Required work: Copy exactly the lines of the material below that fall between the line with "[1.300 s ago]" and the line with "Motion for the", both of those lines included; pictures stay out.

__________________________________________________

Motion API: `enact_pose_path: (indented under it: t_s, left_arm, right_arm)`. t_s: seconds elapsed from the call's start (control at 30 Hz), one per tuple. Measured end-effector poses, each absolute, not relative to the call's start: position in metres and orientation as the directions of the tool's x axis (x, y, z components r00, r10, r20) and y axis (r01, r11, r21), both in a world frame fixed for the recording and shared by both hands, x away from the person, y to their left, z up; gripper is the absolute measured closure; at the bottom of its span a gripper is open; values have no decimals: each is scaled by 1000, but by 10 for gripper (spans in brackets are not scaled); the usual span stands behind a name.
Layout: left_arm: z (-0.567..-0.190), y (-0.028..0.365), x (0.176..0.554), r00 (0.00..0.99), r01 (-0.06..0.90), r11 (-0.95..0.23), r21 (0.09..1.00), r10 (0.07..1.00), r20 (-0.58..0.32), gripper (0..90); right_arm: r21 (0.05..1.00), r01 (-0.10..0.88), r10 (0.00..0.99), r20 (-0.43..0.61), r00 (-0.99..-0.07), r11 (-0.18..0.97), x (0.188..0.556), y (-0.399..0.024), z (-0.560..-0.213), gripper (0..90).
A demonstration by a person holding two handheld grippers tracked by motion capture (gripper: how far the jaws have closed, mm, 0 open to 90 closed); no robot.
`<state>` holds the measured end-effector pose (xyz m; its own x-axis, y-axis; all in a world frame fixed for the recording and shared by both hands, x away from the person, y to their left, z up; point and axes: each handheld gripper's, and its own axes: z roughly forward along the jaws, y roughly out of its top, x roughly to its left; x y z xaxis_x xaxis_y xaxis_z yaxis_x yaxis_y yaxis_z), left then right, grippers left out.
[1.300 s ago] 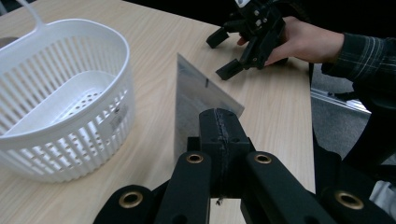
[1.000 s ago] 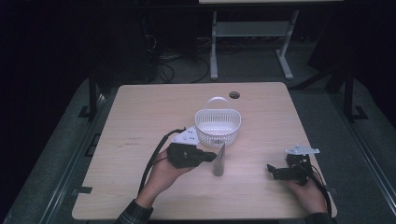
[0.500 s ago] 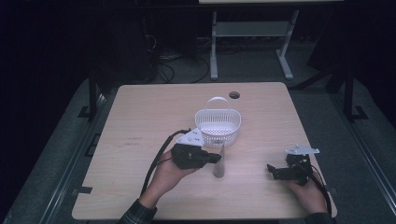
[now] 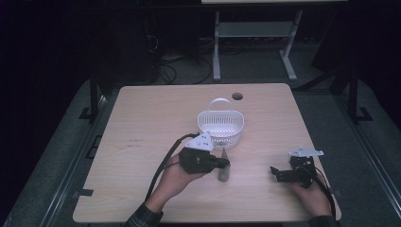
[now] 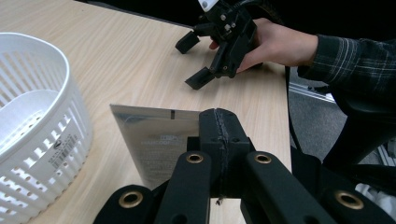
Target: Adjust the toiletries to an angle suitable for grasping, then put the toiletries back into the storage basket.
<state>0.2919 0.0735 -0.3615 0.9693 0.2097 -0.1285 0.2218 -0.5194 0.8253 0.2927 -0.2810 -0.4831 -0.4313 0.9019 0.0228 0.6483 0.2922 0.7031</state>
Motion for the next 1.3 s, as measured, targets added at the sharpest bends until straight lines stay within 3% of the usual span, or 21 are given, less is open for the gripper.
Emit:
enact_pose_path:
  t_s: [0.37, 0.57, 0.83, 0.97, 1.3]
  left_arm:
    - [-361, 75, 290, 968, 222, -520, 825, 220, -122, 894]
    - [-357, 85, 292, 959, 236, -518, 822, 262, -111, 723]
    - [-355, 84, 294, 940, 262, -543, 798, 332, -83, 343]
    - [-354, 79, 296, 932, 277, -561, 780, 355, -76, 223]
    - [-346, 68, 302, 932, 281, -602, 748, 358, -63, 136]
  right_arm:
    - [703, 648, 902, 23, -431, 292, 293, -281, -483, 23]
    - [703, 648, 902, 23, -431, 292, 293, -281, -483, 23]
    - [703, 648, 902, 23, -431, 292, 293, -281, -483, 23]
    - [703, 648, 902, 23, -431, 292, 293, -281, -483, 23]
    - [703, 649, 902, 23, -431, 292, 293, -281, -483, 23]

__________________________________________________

Finished task:
[1.300 s ago] 
[1.000 s ago] 
[0.500 s ago] 
[now] 
[now] 
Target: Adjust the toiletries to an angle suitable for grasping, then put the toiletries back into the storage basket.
<state>0.2919 0.0735 -0.3615 0.9693 0.2097 -0.1285 0.2218 -0.5194 0.8253 0.2927 -0.2810 -0.4831 -0.4313 0.9019 0.0228 0.6483 0.2922 0.7031</state>
Motion for the next 1.3 s, as measured, targets added at the sharpest bends until straight lines stay within 3% of the usual span, or 21 are given, less is open for the gripper.

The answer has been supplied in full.